WHAT YOU WILL DO: The lines wanted are those in the data below that include "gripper".

SOURCE DATA:

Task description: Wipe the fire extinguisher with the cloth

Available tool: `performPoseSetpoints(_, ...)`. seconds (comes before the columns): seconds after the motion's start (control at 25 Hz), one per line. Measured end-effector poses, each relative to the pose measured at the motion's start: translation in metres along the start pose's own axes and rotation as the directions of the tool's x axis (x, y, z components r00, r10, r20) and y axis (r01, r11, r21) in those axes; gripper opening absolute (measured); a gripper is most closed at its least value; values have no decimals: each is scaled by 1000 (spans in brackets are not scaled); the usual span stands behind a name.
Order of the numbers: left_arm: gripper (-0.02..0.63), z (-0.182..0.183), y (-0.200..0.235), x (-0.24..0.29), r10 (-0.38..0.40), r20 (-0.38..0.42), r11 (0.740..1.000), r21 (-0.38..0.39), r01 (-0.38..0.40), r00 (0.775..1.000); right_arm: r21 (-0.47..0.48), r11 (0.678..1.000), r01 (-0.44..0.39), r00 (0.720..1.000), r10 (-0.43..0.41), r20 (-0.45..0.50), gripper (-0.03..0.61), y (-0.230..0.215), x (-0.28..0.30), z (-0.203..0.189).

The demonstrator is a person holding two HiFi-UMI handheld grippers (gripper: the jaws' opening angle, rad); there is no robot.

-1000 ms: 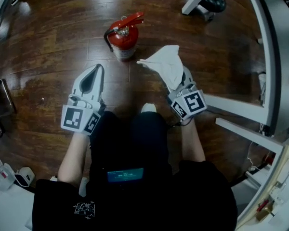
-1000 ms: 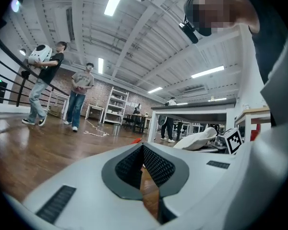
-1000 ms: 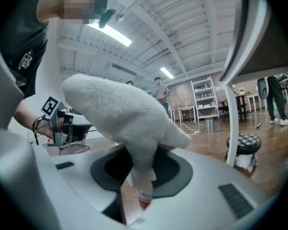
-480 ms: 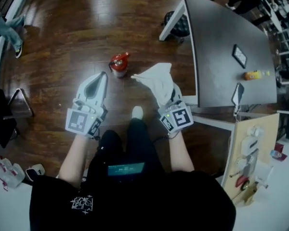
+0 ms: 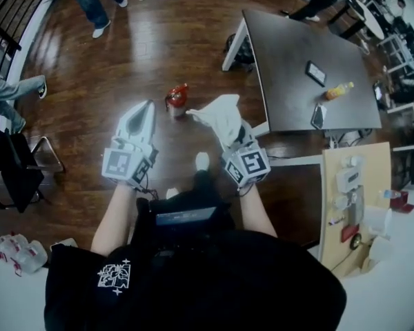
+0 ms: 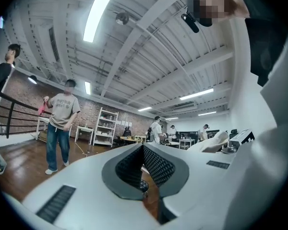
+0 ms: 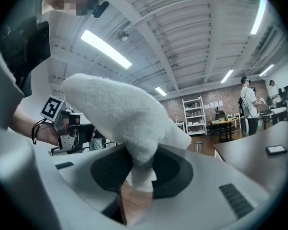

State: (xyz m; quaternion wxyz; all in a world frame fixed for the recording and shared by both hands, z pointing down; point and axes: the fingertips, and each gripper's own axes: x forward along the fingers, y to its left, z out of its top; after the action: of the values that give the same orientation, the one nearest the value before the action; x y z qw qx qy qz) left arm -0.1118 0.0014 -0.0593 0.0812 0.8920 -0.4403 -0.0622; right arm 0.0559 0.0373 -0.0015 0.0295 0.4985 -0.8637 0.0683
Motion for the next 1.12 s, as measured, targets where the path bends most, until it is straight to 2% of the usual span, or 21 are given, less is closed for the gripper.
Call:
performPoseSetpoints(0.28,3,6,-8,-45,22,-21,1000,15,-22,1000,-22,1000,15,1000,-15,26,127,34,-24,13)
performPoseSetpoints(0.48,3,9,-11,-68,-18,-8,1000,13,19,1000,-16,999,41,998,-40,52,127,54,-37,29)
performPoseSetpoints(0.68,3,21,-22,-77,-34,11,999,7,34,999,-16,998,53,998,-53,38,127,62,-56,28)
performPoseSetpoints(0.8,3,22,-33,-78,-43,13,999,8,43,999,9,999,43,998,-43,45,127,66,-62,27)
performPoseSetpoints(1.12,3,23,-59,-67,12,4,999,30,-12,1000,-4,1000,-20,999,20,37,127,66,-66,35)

TASK SOLUTION:
Available tool: `performPoseSetpoints(_, ...)`. seconds (comes before the columns): seconds after the motion's start (control at 25 Hz), one per line. Measured end-effector poses, each relative to the pose measured at the motion's start: translation in metres along the start pose's own axes and rotation as the directions of the tool's x axis (x, y, z components r00, r10, r20) and y axis (r01, r11, r21) in those axes; gripper opening absolute (measured); a gripper is most closed at its least value; values have no decimals: each is scaled by 1000 (spans in brackets are not scaled); the usual span stands behind a name.
Order of the numbers: left_arm: gripper (-0.02..0.63), z (-0.182..0.183), y (-0.200..0.235), x (-0.24..0.29), r10 (-0.38..0.40), r20 (-0.38..0.42), r11 (0.740..1.000), r21 (-0.38..0.39), r01 (-0.38..0.40), r00 (0.775..1.000); right_arm: r21 (-0.47..0.48), r11 (0.678..1.000), r01 (-0.44..0.39), r00 (0.720..1.000), r10 (-0.43..0.41), r20 (-0.45..0.50), gripper (-0.03..0.61), y (-0.230..0.215), x (-0.28..0.30), z (-0.203..0.189).
The demonstrator is a person holding two HiFi-UMI handheld grippers (gripper: the jaws' opening angle, rad); there is no robot.
State: (xyz m; quaternion wxyz; all in a world frame fixed for the recording and shared by both hands, z pointing down; point and axes: the fingertips, and each gripper's own axes: x forward along the fingers, y to its left, z out of its top; after the action: of the values that give the same orientation, the one nearest the value before the action; x y z qw qx qy qz) left arm -0.1118 0.0014 -0.0593 0.0812 0.8920 -0.4403 -0.0622; right arm 0.0559 0.0373 -0.0015 0.0295 0.4985 -0.8637 0.0683
Motion for the next 1.12 s, as measured, targets where the path bends most, until it is straight to 2% of the usual span, or 21 are given, less is closed for the gripper.

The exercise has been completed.